**Action item**
Set down all of the data that follows word for word, without the images.

**Recorded data**
Start of Block

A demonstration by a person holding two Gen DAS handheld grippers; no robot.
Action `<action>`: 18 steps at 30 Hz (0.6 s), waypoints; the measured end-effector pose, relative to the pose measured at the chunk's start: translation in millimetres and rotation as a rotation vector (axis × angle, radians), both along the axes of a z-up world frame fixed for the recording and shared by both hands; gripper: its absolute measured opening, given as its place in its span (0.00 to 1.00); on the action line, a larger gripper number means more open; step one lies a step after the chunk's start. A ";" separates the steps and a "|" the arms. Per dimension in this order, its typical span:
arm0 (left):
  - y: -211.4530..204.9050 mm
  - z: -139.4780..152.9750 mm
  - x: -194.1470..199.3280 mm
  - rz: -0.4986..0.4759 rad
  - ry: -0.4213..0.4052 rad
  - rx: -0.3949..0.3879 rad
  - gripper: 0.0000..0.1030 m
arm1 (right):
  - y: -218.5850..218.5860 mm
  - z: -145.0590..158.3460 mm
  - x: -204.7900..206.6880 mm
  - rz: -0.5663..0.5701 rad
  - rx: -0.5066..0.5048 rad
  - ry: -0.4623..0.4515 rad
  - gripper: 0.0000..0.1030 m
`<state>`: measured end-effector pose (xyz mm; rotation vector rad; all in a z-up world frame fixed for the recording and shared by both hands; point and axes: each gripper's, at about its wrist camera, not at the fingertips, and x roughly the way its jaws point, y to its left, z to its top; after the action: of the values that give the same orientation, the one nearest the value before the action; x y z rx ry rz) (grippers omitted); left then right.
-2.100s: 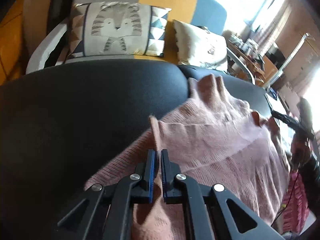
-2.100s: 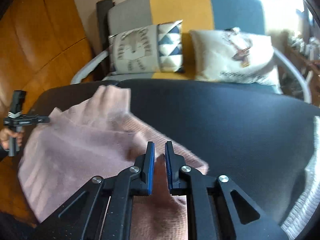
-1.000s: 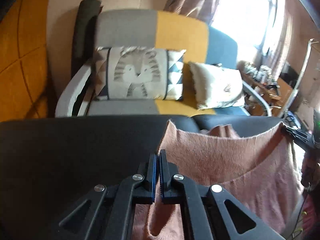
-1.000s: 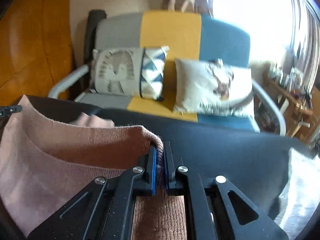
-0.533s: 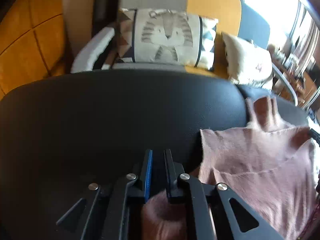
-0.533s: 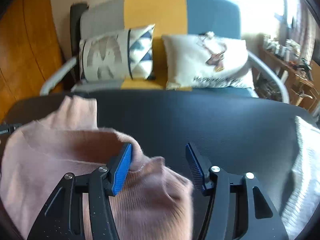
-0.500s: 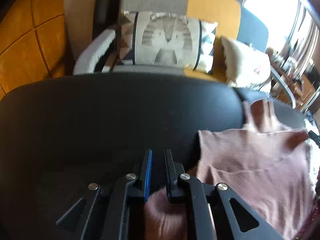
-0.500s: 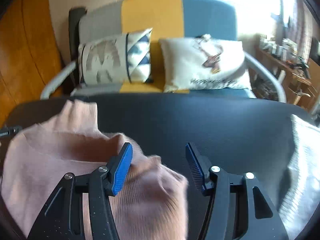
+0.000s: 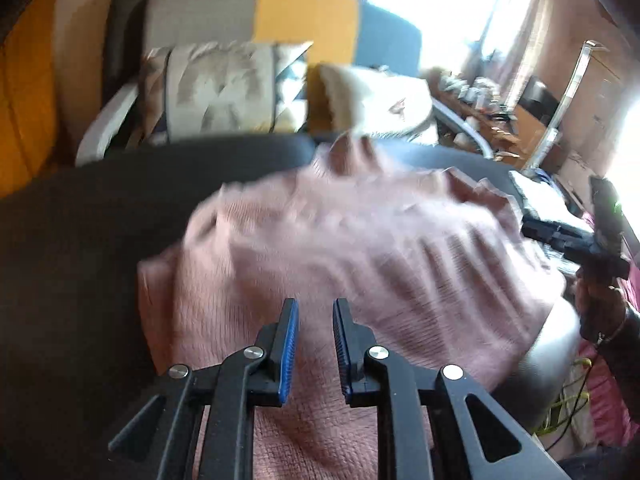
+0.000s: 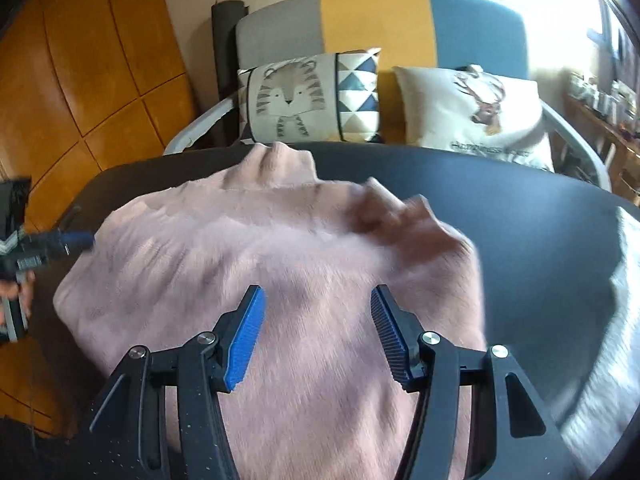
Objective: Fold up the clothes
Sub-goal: 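Open both grippers and release the folded pink sweater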
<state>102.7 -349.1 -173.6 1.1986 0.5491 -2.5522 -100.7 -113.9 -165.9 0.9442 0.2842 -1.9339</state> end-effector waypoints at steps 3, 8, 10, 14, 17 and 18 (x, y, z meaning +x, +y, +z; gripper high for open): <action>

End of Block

**Solution to the exercise**
A demonstration by a person holding two Gen DAS handheld grippers; no robot.
Action `<action>`: 18 steps at 30 Hz (0.6 s), waypoints; the measured end-effector pose, relative to the pose measured at the chunk's start: translation in millimetres and rotation as a rotation vector (axis × angle, radians), both along the axes of a z-up world frame fixed for the recording and shared by both hands; gripper: its absolute measured opening, given as its place in its span (0.00 to 1.00); on the action line, a larger gripper number means more open; step one lies a step after the chunk's start. A ";" separates the steps and a "|" the arms. Per dimension in this order, its typical span:
arm0 (left):
  - y: -211.4530..204.9050 mm
  - z: -139.4780..152.9750 mm
  - x: -194.1470..199.3280 mm
  - rz: -0.4986..0.4759 rad
  - ry: -0.4213..0.4052 rad
  - rx: -0.3949..0.3879 rad
  - gripper: 0.0000..0.1030 m
arm1 (right):
  - y: -218.5850..218.5860 mm
  - z: -145.0590..158.3460 mm
  - x: -204.7900..206.6880 mm
  - rz: -0.5663..0.5701 rad
  - rx: -0.5066..0.5048 rad
  - ry: -0.4623..0.4515 rad
  - gripper: 0.0000..0.1030 m
`<state>`: measured end-effector pose (xyz mm; rotation vector rad; all in a z-up world frame fixed for the recording and shared by both hands; point and axes: each gripper's, at about its wrist camera, not at the fingertips, and x roughly the way its jaws point, y to its left, z to its top; after the action: of the values that give the same orientation, the one nearest the value before the action; x y z rx ry rz) (grippers omitted); left then right.
-2.100s: 
-2.100s: 
-1.000s: 
-1.000s: 
-0.533s: 
-0.533s: 
-0.500s: 
-0.500s: 
+0.000s: 
+0.000s: 
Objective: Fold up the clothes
Sub-goal: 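Open both grippers and release the folded pink sweater
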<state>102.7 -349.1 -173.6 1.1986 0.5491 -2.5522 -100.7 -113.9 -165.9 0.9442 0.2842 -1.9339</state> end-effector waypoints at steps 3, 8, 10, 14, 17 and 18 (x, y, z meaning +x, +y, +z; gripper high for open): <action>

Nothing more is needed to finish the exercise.